Microstock photos are stock photographs that are for sale at places like iStockphoto.com, bigstockphoto.com and lots of other places. There are even some sites where you can get microstock photographs for free.
Let me be clear, I’m not knocking microstock photos. A lot of times, you can find some really good photos that show just the right “thing” that matches the message that you’re trying to convey.
The original twitter bird was a microstock photo, that should give you an idea of how popular these types of images are and how much designers rely on them.
The problem with a microstock photo, is that unless you pay a lot of money, you don’t own the exclusive rights to use the photo. You essentially license the use of the photograph on your product. Depending on where you buy, there may be different prices for different sizes, resolutions and for the type of media (website, print, etc.) that you intend to use the photo on.
There are millions of photos available for sale on various subjects and that convey all sorts of different moods, messages, etc.
So, with millions of photos available, and possibly thousands of sites to obtain microstock photographs from, how does something like this happen?

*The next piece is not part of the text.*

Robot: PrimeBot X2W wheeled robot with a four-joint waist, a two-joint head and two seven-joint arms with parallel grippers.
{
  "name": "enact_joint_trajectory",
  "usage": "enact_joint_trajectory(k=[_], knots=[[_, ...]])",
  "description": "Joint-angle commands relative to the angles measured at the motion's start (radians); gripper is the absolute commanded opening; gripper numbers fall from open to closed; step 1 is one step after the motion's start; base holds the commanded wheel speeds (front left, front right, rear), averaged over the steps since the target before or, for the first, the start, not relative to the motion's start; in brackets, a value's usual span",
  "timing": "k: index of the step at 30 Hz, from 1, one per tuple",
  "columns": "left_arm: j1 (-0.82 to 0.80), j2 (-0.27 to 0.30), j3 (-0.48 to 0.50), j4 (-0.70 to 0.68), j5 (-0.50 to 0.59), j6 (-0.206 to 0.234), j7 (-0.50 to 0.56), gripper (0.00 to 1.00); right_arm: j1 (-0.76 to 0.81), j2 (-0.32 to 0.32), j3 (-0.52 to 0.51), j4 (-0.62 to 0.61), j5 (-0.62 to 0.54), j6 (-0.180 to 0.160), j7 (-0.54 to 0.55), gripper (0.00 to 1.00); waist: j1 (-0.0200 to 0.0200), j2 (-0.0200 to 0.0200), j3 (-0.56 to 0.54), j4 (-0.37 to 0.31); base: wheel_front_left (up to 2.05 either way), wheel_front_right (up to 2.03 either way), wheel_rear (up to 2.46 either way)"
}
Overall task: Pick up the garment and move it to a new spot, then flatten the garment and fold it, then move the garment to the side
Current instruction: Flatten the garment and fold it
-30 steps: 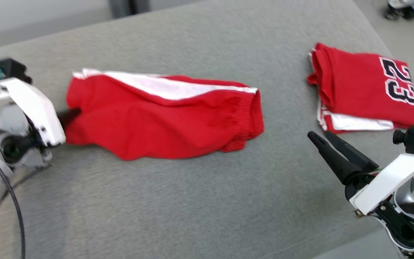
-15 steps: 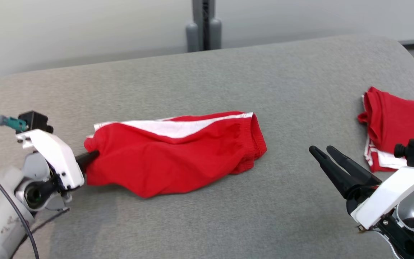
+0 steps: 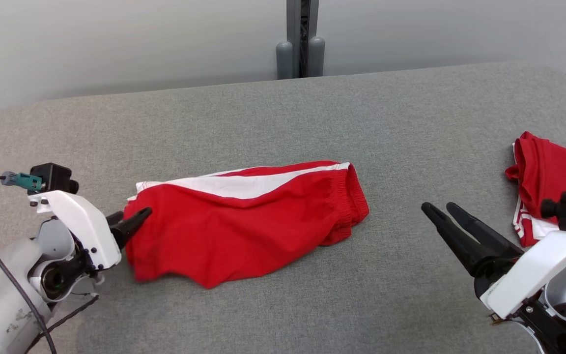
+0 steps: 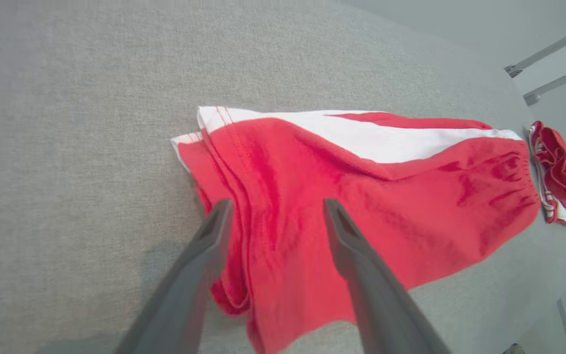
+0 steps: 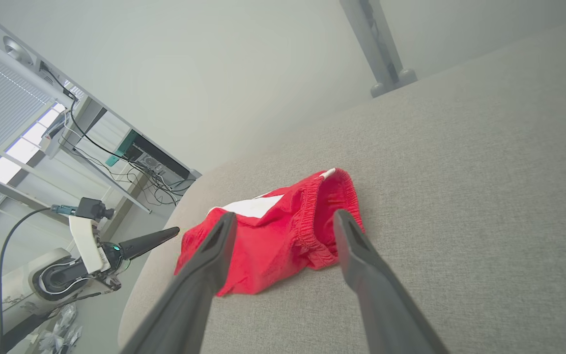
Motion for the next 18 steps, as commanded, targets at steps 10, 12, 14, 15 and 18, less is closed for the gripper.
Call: enact_joint_trajectory(k=[10,12,14,15,18], knots=[[-0.05,0.109,0.019,-0.139,0.15,0.089,-0.179,1.0,0.012,0.018,-0.069,-0.027,-0.058,0.0,-0.016,1.0,0.0,0.0,-0.026,0.013,0.0,0.0,0.0],[-0.041,0.127,0.022,-0.193,0.174,0.126,-0.217,1.0,0.002,0.02,-0.079,-0.029,-0.075,0.0,-0.035,1.0,0.0,0.0,-0.033,0.02,0.0,0.0,0.0],[-0.023,0.146,0.029,-0.252,0.197,0.165,-0.259,1.0,-0.013,0.019,-0.091,-0.034,-0.098,0.0,-0.068,1.0,0.0,0.0,-0.04,0.025,0.0,0.0,0.0],[-0.013,0.155,0.033,-0.284,0.205,0.186,-0.281,1.0,-0.017,0.02,-0.1,-0.031,-0.11,0.0,-0.086,1.0,0.0,0.0,-0.042,0.028,0.0,0.0,0.0],[0.03,0.178,0.052,-0.374,0.224,0.253,-0.362,1.0,-0.016,0.021,-0.114,-0.012,-0.154,0.0,-0.138,1.0,0.0,0.0,-0.05,0.039,0.0,0.0,0.0]])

Really, I think it’s funny that Gingrich is using a photo that John Kerry already used. There’s just something ironic, or is it moronic? about the whole thing.
I don’t think the designers did this on purpose. I think they honestly didn’t know that Kerry, of all people, had already used the same image a few years ago.
By the way, if you’re interested in buying the same image of supporters for your campaign, go to Getty Images to buy it.
The folks over at ThinkProgress.com were the first to report on this.